#### Work task:
If a line in the records contains the string "where", show that line.

Items from a dataset
#####
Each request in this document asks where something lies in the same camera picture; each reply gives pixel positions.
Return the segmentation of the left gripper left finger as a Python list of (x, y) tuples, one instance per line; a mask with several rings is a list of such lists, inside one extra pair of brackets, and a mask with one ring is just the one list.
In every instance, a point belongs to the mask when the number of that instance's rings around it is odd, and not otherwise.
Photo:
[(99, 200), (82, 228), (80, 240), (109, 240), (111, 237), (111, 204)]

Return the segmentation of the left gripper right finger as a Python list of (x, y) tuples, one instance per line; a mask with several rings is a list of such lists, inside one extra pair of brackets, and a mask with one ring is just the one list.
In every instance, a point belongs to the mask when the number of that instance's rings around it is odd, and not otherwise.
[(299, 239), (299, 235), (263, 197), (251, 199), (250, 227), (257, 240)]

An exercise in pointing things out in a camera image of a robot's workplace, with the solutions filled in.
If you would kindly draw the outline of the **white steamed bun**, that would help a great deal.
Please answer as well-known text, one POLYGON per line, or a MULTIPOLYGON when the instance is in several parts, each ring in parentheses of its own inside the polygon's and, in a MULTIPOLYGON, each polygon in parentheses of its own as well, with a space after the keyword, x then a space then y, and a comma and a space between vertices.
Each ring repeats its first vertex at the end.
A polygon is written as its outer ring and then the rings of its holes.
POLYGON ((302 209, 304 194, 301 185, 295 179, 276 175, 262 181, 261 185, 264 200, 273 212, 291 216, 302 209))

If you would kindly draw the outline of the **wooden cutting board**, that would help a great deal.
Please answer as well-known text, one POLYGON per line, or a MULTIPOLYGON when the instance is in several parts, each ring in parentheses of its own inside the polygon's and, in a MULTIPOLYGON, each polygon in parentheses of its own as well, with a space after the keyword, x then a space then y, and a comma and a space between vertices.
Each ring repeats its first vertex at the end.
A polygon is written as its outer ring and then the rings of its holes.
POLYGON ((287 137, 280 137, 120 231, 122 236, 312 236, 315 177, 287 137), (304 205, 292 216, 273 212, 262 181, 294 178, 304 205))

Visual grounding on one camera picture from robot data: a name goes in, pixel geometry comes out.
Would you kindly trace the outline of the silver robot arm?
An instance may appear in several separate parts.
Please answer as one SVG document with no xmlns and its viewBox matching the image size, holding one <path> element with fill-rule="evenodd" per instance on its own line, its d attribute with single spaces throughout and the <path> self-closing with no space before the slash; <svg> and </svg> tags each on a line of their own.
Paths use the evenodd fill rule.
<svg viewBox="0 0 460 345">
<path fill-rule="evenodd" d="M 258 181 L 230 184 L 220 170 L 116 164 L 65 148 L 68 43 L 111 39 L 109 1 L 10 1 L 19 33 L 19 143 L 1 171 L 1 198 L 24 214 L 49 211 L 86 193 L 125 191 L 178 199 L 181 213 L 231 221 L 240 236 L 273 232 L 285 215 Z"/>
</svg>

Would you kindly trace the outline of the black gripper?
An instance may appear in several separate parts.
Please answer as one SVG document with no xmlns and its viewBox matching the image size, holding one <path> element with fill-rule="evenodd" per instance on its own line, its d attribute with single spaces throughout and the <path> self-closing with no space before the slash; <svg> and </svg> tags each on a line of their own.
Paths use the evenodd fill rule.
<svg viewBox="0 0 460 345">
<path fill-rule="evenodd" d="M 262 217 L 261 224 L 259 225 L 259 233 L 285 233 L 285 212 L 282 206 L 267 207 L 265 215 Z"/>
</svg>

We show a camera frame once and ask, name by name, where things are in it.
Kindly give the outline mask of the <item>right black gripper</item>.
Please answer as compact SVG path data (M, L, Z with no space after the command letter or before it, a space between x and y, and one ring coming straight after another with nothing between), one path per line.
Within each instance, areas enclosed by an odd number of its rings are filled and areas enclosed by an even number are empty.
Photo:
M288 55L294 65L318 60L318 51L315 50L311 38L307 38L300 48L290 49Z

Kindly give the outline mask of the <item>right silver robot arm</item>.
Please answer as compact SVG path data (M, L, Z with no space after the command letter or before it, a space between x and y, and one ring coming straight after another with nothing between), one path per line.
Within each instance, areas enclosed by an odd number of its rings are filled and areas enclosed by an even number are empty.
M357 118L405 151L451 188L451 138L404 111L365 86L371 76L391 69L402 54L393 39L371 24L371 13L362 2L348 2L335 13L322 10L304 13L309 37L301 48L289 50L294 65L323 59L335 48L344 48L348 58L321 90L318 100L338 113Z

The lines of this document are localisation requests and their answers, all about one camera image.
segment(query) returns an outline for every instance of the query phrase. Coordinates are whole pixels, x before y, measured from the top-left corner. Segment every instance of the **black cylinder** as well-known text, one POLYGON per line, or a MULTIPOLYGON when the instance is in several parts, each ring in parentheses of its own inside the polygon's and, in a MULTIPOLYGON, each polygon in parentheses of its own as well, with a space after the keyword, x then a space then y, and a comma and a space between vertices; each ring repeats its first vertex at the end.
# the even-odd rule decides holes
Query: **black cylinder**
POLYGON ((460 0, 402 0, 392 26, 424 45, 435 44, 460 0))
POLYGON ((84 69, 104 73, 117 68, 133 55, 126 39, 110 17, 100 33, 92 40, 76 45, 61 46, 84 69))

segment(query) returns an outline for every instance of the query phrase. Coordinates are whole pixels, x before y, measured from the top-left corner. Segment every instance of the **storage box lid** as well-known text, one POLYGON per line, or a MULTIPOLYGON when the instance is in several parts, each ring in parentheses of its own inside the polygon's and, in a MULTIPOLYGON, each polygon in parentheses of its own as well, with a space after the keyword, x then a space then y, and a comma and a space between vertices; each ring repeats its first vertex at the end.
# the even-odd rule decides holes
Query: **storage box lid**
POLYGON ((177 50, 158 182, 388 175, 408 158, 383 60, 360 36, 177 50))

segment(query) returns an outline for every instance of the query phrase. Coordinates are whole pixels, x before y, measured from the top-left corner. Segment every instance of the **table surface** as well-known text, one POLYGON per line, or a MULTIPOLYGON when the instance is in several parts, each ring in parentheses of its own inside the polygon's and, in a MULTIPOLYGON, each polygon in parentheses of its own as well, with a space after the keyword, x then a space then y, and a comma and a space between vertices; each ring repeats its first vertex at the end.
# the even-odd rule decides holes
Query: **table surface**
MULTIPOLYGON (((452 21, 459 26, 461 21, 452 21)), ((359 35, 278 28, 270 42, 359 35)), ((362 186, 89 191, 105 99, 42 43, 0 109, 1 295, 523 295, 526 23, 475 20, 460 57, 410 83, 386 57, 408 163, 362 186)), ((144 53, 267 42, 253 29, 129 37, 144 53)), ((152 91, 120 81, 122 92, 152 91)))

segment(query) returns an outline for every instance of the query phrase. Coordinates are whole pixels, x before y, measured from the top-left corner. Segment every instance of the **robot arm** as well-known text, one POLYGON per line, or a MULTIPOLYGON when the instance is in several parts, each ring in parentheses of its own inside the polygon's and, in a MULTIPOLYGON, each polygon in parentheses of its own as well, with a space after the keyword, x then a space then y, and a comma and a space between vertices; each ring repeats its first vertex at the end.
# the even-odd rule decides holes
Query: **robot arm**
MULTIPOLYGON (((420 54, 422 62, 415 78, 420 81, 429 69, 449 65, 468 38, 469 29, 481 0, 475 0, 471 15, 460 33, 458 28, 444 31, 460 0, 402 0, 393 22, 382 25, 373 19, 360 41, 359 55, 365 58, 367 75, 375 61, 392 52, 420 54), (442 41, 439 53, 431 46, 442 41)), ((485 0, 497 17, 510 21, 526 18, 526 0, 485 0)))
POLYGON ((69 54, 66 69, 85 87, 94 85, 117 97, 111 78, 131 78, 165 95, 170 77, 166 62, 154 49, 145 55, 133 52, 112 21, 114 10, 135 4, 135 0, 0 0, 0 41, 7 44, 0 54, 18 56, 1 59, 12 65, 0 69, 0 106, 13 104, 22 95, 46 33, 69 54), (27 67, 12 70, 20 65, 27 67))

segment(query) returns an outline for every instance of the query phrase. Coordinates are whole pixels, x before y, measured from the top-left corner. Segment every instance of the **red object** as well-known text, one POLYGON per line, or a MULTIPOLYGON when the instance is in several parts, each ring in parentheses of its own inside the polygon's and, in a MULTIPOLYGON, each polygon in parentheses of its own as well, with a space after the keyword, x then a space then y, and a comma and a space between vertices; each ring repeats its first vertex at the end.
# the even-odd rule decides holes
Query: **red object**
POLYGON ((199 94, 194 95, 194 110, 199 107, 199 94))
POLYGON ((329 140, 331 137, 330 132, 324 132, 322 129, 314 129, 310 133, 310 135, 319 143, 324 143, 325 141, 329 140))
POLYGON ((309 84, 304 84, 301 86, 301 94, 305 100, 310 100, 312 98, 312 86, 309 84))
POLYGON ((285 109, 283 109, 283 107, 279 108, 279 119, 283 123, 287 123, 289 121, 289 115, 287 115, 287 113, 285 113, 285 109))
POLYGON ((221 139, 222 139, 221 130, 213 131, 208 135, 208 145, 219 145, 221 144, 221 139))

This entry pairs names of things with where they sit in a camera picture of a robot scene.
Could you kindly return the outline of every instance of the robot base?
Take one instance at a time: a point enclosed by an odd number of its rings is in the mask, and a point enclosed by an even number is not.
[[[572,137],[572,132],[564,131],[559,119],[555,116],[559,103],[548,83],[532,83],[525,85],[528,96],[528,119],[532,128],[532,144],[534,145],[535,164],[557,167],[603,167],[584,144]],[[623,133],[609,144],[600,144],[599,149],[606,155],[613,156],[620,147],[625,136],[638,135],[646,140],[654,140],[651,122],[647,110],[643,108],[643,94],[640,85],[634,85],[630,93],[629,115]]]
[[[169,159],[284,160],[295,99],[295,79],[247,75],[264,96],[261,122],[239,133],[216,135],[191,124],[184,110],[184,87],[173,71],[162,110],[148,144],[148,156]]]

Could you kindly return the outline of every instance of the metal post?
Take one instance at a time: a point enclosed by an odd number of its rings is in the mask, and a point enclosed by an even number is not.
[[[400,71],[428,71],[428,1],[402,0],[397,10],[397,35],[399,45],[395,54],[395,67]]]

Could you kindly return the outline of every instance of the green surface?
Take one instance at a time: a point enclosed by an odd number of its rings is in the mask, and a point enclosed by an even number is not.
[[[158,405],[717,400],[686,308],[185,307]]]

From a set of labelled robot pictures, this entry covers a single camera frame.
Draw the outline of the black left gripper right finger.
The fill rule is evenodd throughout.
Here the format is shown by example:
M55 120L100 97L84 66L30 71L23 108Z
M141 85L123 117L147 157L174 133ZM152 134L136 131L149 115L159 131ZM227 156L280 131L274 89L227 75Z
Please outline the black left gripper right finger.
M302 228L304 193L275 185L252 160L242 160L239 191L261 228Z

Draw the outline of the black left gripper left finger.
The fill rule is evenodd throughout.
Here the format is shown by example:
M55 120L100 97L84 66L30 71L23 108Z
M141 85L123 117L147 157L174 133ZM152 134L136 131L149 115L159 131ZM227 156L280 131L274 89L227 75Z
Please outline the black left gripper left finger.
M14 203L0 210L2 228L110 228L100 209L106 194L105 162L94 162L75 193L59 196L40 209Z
#####
#### Your solution:
Each request in this document asks where something lies in the same camera picture; each reply gives pixel positions.
We show a camera frame once and ask, name by name, where things are in it.
This entry pairs names of things with where they sit in a camera picture of a robot scene.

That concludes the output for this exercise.